● Data segment:
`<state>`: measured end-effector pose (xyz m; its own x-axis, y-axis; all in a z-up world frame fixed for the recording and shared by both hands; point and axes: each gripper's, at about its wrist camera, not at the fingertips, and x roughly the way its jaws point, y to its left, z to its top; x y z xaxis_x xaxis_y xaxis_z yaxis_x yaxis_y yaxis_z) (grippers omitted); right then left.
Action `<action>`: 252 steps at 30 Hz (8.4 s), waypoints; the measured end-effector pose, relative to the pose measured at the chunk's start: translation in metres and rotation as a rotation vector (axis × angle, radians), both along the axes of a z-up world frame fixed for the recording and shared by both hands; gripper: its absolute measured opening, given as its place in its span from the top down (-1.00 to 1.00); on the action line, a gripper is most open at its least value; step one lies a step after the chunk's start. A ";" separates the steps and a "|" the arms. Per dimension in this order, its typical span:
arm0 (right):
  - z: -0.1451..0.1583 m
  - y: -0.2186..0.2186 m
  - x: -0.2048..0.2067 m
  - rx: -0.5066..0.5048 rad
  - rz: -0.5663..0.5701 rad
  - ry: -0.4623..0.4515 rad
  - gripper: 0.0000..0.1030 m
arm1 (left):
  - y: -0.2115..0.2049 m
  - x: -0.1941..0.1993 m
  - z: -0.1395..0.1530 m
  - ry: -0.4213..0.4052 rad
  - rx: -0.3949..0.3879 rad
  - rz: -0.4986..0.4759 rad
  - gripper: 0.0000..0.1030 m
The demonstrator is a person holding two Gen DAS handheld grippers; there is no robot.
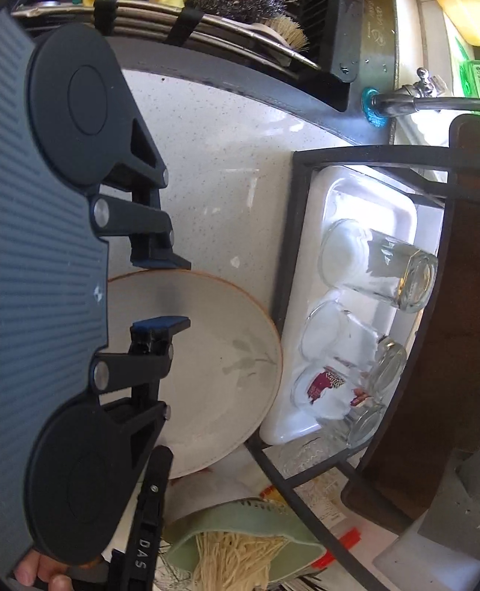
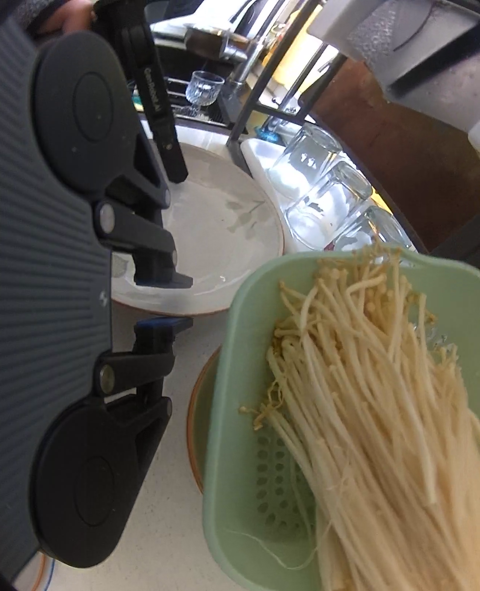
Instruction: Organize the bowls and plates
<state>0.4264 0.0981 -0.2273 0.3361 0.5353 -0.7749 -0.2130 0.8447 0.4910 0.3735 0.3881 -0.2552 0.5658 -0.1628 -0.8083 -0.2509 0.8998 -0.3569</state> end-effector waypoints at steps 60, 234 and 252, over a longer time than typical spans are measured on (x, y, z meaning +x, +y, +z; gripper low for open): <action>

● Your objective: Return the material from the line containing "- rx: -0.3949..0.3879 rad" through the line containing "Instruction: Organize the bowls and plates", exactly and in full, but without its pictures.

● Written solution:
  - rx: -0.3949..0.3879 rad
  - rz: -0.4986..0.4759 rad
  - gripper: 0.0000..0.1030 m
The demonstrator is a person holding two Gen DAS handheld grippers; there is no robot.
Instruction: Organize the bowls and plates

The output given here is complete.